If we have a pick_task() that doesn't do that, it's a pre-existing bug
and needs fixing anyhow.

> > This led me to discover that you're passing the task of the other class into
> > the bpf stuff -- I don't think that is a sane thing to do. You get preempted,
> > it doesn't matter from which higher class or by which specific task, a policy
> > must not care about that. So I kinda bodged it, but I really think this should
> > be taken out.
>
> At least for visibility, I think it makes sense. One can attach extra BPF
> progs to track the preemption events but it can be useful for the scheduler
> itself to be able to colllect when and why it's getting preempted. Also, in
> a more controlled environments, which RT task is preempting the task can be
> a, while not always reliable, useful hint in whether it'd be better to
> bounce to another CPU right away or not. That said, we can drop it e.g. if
> it makes implementation unnecessarily complicated.

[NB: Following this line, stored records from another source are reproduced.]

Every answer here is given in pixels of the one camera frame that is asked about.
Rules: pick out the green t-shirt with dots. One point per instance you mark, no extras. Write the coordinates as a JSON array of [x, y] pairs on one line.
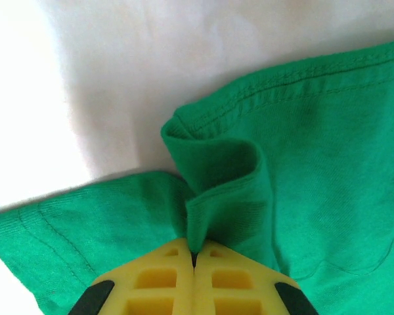
[[315, 164]]

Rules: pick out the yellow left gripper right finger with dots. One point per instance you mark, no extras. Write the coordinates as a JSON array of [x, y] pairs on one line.
[[236, 282]]

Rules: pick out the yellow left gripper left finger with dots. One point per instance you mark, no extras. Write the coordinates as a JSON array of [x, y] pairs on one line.
[[157, 282]]

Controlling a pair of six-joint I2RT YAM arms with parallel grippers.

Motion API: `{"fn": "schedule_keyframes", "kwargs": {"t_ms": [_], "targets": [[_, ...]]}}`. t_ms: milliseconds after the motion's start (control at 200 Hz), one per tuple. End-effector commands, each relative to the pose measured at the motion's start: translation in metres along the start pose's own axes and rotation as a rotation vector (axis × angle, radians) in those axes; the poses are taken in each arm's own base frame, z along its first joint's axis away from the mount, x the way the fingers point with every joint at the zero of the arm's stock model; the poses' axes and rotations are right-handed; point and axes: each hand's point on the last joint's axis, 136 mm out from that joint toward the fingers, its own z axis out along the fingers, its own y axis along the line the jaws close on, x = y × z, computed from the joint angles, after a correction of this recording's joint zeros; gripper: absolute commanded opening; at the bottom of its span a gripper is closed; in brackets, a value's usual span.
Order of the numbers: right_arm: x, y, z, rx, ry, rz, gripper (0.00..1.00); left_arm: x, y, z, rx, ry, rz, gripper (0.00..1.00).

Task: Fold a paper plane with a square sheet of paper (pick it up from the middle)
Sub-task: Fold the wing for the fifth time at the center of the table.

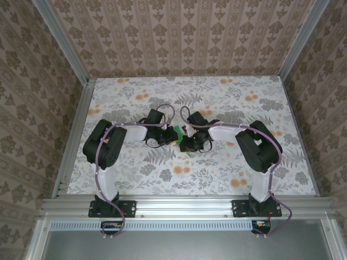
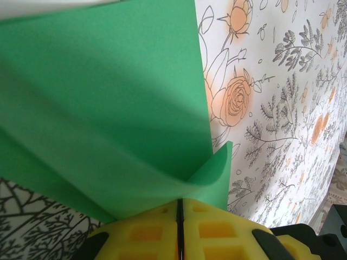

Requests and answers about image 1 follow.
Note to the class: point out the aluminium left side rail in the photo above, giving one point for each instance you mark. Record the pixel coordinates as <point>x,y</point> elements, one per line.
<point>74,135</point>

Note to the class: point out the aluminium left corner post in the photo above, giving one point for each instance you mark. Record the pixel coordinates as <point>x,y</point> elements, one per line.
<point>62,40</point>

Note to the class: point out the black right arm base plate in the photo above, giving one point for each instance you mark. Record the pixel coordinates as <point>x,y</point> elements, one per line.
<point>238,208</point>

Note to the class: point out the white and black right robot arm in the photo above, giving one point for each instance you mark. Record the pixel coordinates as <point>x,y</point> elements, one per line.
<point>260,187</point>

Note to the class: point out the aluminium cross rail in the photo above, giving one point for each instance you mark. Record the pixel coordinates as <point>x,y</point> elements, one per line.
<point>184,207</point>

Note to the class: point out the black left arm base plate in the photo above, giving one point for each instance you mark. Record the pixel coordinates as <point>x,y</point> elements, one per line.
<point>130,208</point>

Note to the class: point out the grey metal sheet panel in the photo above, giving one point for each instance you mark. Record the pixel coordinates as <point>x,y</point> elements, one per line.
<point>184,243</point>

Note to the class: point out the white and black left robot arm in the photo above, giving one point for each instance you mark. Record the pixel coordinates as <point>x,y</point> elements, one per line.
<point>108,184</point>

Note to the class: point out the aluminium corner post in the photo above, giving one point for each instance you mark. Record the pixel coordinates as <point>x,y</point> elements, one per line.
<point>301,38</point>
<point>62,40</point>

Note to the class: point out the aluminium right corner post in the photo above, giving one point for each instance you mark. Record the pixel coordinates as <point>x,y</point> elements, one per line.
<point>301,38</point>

It shouldn't be too hard to 'fix', it just feel wrong to hand the next
task into the prev class for something like this.

> > I also found you have some terrible !SMP hack in there, which I've
> > broken, I've disabled it for now. This needs a proper fix, and not
> > something ugly like you did.
>
> Yeah, this came up before. On UP, SCX either needs to call the balance
> callback as that's where the whole dispatch logic is called from (which
> makes sense for it as dispatching often involves balancing operations), or
> SCX itself needs to call it directly in a matching sequence. Just enabling
> balance callback on UP && SCX would be the cleanest.

Or make scx hard depend on SMP? Are there really still people using !SMP
-- and I suppose more importantly, do we care?

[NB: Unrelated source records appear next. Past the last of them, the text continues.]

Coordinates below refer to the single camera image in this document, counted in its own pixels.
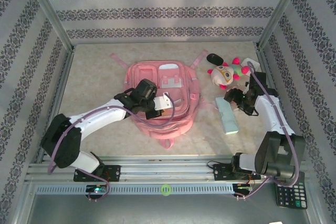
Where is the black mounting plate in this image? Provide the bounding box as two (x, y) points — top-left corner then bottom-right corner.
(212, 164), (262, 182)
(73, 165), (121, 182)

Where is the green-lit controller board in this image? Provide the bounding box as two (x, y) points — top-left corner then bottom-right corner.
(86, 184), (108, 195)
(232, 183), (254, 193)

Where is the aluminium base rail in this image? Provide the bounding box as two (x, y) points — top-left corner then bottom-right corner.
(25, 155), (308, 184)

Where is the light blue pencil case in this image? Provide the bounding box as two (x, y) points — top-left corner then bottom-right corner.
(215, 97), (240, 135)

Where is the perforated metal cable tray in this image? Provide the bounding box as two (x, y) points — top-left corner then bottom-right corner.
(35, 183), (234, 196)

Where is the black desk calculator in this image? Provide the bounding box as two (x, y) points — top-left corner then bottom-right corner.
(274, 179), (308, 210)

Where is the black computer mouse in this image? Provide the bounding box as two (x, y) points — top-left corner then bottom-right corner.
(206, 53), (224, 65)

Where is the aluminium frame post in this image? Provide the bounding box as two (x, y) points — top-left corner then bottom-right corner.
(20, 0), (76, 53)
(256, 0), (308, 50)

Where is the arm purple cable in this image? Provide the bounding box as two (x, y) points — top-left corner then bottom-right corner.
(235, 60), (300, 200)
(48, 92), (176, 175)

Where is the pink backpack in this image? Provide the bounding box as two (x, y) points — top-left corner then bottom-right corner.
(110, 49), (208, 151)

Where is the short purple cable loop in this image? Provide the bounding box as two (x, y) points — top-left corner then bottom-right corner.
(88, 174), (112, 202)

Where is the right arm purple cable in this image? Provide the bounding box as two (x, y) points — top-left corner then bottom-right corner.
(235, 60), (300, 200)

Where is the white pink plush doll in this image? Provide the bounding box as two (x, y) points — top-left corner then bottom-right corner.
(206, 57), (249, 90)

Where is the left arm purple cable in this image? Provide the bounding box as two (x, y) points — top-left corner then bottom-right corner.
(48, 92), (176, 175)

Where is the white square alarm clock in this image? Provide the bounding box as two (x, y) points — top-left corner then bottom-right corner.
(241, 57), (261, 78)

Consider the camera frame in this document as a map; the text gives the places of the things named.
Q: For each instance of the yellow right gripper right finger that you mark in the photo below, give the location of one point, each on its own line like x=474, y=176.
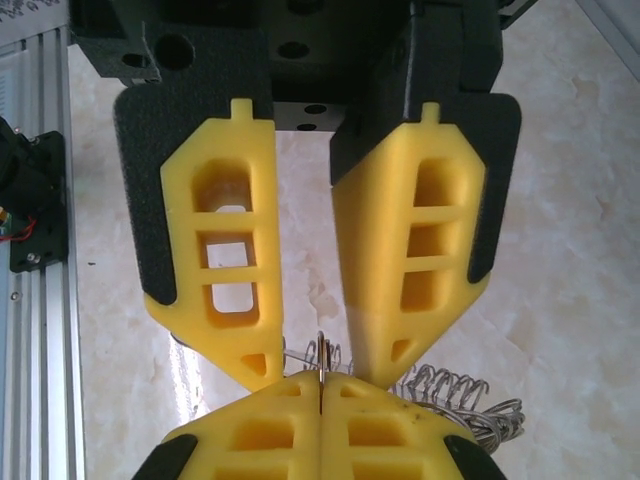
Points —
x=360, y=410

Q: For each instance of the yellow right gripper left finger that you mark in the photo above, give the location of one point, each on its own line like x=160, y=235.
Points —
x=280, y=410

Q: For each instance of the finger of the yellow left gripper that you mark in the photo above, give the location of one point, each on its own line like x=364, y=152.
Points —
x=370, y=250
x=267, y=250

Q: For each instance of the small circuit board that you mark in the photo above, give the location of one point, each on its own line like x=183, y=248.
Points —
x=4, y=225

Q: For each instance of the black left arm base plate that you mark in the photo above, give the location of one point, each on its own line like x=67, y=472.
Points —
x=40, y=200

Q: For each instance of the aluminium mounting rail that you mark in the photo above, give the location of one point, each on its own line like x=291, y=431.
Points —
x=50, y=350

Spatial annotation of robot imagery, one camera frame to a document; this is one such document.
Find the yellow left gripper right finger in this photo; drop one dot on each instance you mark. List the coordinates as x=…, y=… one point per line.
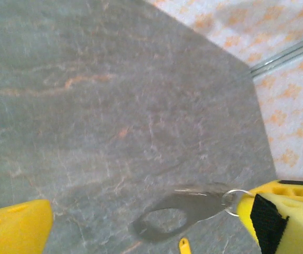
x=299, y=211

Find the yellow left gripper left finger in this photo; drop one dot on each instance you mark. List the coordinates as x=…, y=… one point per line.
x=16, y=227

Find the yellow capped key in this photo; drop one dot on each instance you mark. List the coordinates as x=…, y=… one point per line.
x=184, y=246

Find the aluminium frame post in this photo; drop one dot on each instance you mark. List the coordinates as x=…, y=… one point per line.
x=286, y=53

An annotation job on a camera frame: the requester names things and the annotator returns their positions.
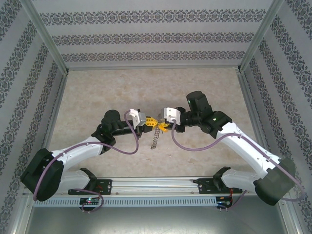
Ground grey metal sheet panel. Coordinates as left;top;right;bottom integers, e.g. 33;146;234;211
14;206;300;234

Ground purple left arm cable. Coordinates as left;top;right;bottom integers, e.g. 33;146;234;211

I mean, they could always run an SMP kernel on their UP potato if they
*really* feel they need this.

> > Anyway, it seems to build, boot and pass the sched_ext selftest:
> >
> > PASSED: 21
> > SKIPPED: 0
> > FAILED: 0
> >
> > (albeit with a fair amount of console noise -- is that expected?)
>
> Yeah, the selftests trigger a lot of error conditions so that's expected.
>
> > Also, why does that thing hard depend on DEBUG_BTF? (at least having
> > that option enabled no longer explodes build times like it used to)
>
> That's necessary for building the schedulers, at least, I think. We didn't
> have that earlier and people were getting confused.

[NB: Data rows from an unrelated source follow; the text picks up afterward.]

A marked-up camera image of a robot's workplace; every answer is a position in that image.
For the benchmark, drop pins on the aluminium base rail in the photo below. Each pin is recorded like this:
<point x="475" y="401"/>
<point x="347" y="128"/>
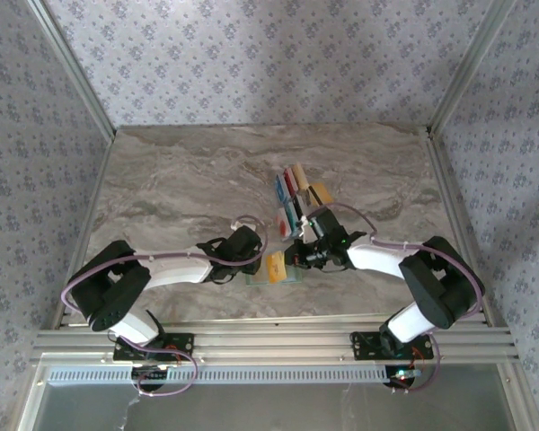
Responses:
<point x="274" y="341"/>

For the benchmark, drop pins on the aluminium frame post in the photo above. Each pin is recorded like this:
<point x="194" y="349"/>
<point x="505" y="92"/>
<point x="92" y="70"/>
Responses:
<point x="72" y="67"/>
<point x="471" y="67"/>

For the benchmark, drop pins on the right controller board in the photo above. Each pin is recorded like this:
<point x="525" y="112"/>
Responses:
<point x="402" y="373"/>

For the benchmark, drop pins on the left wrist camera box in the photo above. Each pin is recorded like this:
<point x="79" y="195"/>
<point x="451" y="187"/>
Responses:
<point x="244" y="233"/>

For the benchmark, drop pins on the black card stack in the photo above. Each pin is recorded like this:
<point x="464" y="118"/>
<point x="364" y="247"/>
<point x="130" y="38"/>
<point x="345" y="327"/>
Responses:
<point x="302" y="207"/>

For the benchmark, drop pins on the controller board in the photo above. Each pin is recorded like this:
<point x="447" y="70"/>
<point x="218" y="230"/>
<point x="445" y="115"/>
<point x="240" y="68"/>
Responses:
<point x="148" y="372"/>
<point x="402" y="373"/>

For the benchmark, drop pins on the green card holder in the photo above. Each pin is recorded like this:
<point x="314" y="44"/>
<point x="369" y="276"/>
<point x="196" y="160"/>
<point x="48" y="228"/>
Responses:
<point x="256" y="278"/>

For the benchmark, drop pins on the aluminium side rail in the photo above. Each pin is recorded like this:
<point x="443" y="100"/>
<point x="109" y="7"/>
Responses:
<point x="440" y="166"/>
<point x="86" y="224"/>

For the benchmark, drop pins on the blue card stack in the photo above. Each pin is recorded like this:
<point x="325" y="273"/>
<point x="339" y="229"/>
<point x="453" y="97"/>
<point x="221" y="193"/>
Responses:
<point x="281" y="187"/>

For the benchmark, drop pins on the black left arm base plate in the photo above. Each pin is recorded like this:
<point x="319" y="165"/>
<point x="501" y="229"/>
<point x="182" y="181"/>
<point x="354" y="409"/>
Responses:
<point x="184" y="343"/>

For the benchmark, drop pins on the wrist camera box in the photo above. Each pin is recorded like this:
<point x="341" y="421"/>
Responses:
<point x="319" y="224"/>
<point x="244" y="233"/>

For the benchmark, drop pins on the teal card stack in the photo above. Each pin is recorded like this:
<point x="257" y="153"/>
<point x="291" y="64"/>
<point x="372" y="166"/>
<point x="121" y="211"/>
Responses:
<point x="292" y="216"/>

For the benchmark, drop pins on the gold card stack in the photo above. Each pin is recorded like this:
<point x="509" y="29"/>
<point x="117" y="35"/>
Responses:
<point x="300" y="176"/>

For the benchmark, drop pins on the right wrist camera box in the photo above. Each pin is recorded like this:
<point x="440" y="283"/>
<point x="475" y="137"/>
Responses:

It's what made it difficult for me to even build this stuff, simple
things like:

cd foo-build; ../scipts/config --enable CONFIG_SCHED_CLASS_EXT; cd -

don't work (nor error out on the lack of dependencies), and my build
scripts were force disabling the BTF crud -- and thus silently also the
scx thing.

It looks like I can change my builds scripts, because the reason I did
that was that BTF made the build times explode and that is no longer the
case.

> > Also should we /CONFIG_SCHED_CLASS_EXT/CONFIG_SCHED_BPF/ ? Then
> > something like: grep BPF foo-build/.config
> > more easily shows what's what.
>
> I don't know. isn't that too inconsistent with other classes, and down the
> line, maybe there may be BPF related additions to scheduler?

We can always rename crap later if needed. Maybe I'm the weird one doing
grep on .config, dunno. I also edit raw diff files and people think
that's weird too.